** Opening Data for review block **

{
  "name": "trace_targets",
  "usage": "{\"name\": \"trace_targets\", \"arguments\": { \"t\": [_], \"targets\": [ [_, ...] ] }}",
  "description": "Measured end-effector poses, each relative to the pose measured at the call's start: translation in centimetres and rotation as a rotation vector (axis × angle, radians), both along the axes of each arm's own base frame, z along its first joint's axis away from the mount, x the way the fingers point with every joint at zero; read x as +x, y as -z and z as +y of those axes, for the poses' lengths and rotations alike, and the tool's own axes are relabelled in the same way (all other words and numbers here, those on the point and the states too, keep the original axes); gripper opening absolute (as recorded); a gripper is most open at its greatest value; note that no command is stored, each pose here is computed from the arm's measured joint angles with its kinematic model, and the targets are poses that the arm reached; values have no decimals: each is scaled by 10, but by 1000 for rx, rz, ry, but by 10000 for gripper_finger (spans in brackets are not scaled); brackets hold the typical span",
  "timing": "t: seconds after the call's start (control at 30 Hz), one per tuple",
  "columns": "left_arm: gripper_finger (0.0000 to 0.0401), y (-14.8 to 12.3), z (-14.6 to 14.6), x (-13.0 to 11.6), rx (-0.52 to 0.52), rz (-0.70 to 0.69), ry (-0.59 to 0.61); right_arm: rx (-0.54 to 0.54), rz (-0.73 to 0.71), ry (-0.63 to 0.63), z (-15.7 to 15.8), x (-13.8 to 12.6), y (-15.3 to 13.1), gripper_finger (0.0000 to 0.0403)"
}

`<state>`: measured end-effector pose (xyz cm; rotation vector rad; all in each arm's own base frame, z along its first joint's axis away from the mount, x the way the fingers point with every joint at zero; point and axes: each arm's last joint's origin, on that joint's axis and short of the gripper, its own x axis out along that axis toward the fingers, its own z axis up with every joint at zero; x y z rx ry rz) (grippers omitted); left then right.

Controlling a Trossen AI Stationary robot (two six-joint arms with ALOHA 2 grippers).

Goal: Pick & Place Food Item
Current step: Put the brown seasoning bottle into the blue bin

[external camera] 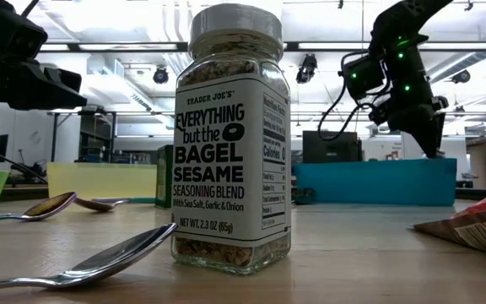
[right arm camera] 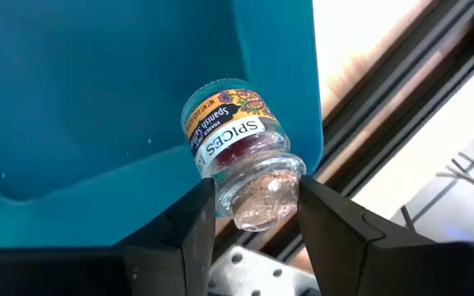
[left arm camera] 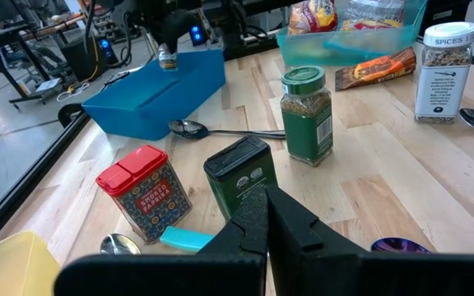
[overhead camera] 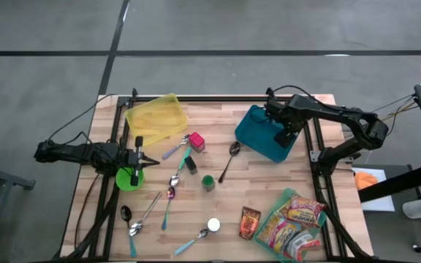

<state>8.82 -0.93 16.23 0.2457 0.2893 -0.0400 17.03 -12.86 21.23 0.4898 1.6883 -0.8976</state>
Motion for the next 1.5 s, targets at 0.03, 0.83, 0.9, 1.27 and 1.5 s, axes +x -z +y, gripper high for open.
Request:
{"name": "trace_targets", "arguments": {
  "t": [0.03,0.83,0.9,1.27,1.5],
  "targets": [
    [0,0,0,0,0,0,0,0,-2,-2,-1,0,1,152],
    [0,0,0,0,0,0,0,107,189,-55,-30,26,44,152],
    [0,0,0,0,0,0,0,86,163,-55,-31,28,40,152],
    [0,0,0,0,0,0,0,82,129,-45,-27,23,36,200],
    [0,0,0,0,0,0,0,90,136,-45,-26,22,38,234]
  ]
}}
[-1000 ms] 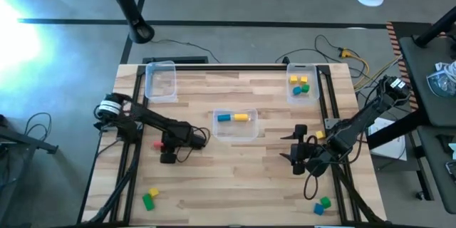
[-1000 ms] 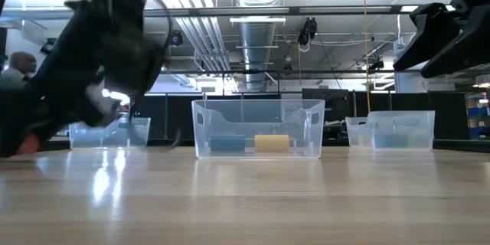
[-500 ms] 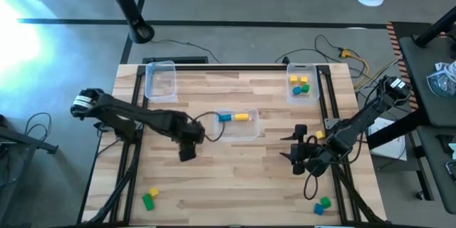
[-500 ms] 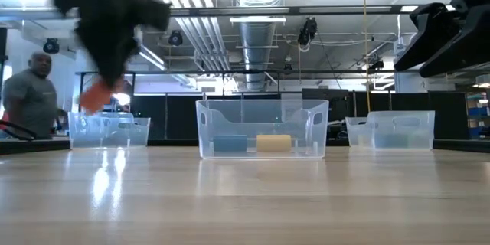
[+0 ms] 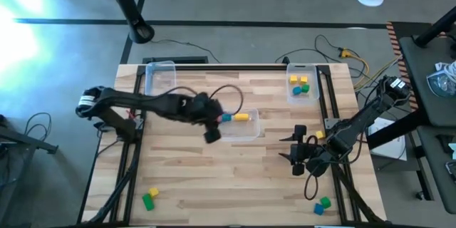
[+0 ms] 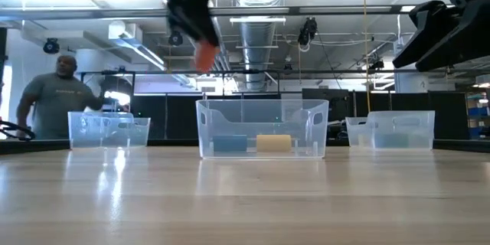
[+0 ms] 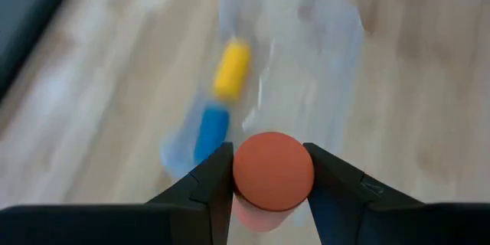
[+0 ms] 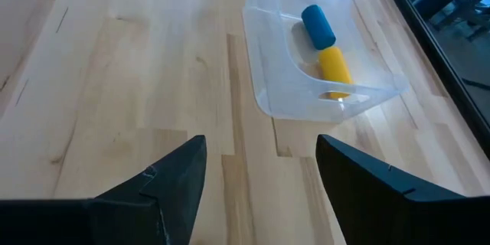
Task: Sort blocks by size
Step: Put the orange cylindrical block into the center transparent bin
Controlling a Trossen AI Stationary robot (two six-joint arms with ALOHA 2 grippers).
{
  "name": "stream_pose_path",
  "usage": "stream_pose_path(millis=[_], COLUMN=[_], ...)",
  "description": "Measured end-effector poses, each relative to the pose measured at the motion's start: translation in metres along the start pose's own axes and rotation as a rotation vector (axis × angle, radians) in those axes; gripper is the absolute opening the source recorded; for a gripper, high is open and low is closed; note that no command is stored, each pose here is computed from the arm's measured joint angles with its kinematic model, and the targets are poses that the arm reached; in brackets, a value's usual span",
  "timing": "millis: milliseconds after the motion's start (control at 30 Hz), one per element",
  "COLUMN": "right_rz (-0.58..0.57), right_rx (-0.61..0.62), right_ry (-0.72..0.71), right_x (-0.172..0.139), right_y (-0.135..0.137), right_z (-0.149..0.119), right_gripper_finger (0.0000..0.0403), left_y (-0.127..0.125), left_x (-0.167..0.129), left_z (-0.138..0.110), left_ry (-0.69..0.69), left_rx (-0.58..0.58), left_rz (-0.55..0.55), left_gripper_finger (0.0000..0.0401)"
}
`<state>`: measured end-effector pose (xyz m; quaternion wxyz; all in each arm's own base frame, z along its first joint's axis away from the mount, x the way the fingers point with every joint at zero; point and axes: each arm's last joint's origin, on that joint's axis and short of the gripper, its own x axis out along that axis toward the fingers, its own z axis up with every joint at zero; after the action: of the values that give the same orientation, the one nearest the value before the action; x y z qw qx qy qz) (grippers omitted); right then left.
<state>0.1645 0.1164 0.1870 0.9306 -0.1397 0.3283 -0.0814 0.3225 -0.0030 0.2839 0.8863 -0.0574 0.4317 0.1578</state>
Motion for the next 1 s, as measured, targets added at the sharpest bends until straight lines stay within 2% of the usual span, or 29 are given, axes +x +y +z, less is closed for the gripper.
stream_pose_path(millis=[100,333,400,533,633,1000], right_rz=[0.000,0.008,0.009,0.013,0.040,0.053], right_rx=[0.001,0.002,0.009,0.035,0.028,0.027], right_ry=[-0.001,0.001,0.002,0.005,0.024,0.033], right_x=[0.000,0.000,0.000,0.000,0.001,0.002], right_y=[0.000,0.000,0.000,0.000,0.001,0.002], right_z=[0.000,0.000,0.000,0.000,-0.003,-0.006], right_gripper_finger=[0.0241,0.0249,0.0248,0.0240,0.0234,0.0226], left_y=[0.010,0.037,0.040,0.037,0.029,0.026], left_x=[0.022,0.082,0.094,0.115,0.119,0.129], left_z=[0.018,0.040,0.047,0.048,0.050,0.033], left_ry=[-0.060,0.019,0.030,0.103,0.111,0.198], left_rx=[-0.030,-0.011,-0.014,-0.025,-0.032,-0.122], left_rz=[0.023,0.087,0.075,-0.042,-0.094,-0.096], left_gripper_finger=[0.0121,0.0122,0.0122,0.0122,0.0122,0.0122])
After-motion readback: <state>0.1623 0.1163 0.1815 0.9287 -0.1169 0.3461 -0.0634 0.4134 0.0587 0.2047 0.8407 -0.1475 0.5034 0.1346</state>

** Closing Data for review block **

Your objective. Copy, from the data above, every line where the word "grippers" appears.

Written reply.
`<state>`: measured end-effector pose (xyz cm; rotation vector rad; all in each arm's own base frame, z along its first joint's axis away from the mount, x the way the fingers point with every joint at zero; point and axes: each arm's last joint's origin, on that joint's axis and short of the gripper, its own x axis out along that axis toward the fingers, its own z axis up with every joint at zero; x y z rx ry rz) (grippers omitted); left then right.
Controlling a Trossen AI Stationary robot (two six-joint arms with ALOHA 2 grippers).
Controlling a Trossen AI Stationary robot (two six-joint arms with ALOHA 2 grippers).
`<state>`: measured end-effector pose (xyz m; quaternion wxyz; all in each arm's own base frame, z along its first joint's axis away from the mount, x the way the fingers point with every joint at zero; point and axes: each arm's last joint's origin, on that joint's axis and short of the gripper, its own x axis out along that axis toward the fingers, its own z axis up with every joint at zero; after the action: of the values that give the same orientation, the one nearest the value before the action; x y z qw qx qy qz) (grippers omitted); right then left.

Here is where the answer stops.